**HOW TO COMPLETE THIS TASK**
Excluding images, repeat the data exactly as given.

**Excerpts from a dataset**
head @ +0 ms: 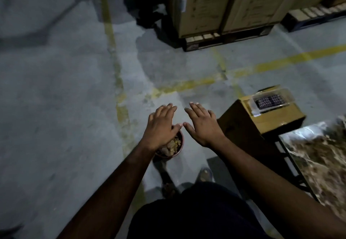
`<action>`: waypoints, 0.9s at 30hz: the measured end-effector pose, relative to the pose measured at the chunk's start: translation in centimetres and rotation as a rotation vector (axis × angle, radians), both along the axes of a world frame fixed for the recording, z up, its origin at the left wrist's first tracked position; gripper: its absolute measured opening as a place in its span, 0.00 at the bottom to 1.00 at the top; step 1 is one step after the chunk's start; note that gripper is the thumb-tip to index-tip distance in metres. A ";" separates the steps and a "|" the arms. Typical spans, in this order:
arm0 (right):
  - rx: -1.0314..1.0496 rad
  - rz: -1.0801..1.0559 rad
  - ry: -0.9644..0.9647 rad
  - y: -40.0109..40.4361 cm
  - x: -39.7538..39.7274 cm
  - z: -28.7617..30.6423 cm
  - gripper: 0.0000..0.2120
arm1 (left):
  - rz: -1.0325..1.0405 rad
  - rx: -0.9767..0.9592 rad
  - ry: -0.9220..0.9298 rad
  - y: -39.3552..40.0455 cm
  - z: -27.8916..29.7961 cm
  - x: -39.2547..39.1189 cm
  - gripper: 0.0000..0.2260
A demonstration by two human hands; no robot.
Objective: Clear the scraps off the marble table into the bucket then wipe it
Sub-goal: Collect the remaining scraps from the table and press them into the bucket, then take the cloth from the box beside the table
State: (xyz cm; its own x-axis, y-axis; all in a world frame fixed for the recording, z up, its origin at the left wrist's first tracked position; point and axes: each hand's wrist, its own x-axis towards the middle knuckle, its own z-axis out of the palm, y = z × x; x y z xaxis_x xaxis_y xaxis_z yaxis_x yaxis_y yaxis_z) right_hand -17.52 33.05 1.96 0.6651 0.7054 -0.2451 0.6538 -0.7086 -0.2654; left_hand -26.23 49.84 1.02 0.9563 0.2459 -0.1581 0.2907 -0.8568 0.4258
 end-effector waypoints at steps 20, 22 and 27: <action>0.112 -0.861 -0.114 -41.5 -9.0 3.7 0.30 | -0.766 0.128 -0.119 -39.1 4.8 5.6 0.30; 0.117 -0.932 -0.122 -45.9 -11.1 3.4 0.31 | -0.864 0.124 -0.088 -43.9 4.2 4.9 0.30; 0.099 -1.141 -0.074 -55.8 -17.1 1.6 0.36 | -1.065 0.138 -0.009 -55.2 2.4 2.7 0.30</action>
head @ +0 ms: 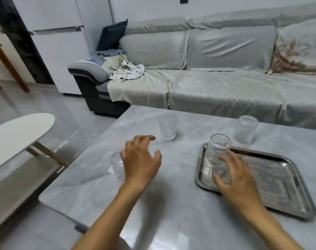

**EXERCISE ANSWER**
head @ +0 ms: 
`<action>`: waypoints, 0.9s at 30hz: the measured end-effector pose, relative to the pose measured at the chunk's start: translation in centimetres and rotation as a rotation vector (axis × angle, radians), both along the axes of a world frame fixed for the recording, z up, its origin at the left wrist's first tracked position; gripper: its absolute measured opening as a place in its span, 0.00 at the bottom to 1.00 at the top; step 1 is one step after the chunk's start; note that gripper is the thumb-tip to index-tip distance in metres. A ";" separates the steps and a "|" the arms. Typical spans, in this order:
arm0 (right):
  - rx: -1.0314..1.0496 rad
  - rz: -1.0801..1.0559 rad
  - ry: -0.9644..0.9647 rad
  - y: -40.0109..40.4361 cm
  - x: -39.7538..39.7274 cm
  - z: -28.7617..30.6423 cm
  - gripper: 0.0000..0.2120
arm1 (left):
  - rz: -1.0325..1.0405 rad
  - rx: -0.9767..0.9592 rad
  - ry: -0.9220..0.9298 rad
  - y: -39.3552..40.0455 cm
  - z: -27.8916..29.7961 cm
  - x: -39.2547..39.1189 cm
  - gripper: 0.0000..0.2260
A demonstration by two human hands; no robot.
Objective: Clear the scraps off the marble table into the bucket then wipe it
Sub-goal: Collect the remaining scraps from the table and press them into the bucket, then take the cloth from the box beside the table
State: (xyz cm; its own x-axis, y-axis; all in a world frame fixed for the recording, z up, its origin at the left wrist's first tracked position; point and axes: each hand's wrist, its own x-axis towards the middle knuckle, its own z-axis out of the palm, y = z × x; x y z xaxis_x xaxis_y xaxis_z yaxis_x yaxis_y yaxis_z) right_hand -17.52 33.05 1.96 0.6651 0.7054 -0.2451 0.6538 -0.7086 -0.2654; left_hand -26.23 49.84 1.02 0.9563 0.2459 -0.1581 0.2907 -0.8568 0.4258
 end-effector waypoints at steps 20, 22 and 27: <action>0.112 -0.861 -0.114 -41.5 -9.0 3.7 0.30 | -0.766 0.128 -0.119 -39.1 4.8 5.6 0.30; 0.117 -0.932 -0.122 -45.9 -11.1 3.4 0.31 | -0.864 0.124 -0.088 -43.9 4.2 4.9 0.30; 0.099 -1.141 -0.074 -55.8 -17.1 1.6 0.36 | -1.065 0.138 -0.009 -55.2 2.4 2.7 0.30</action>
head @ +0 ms: 

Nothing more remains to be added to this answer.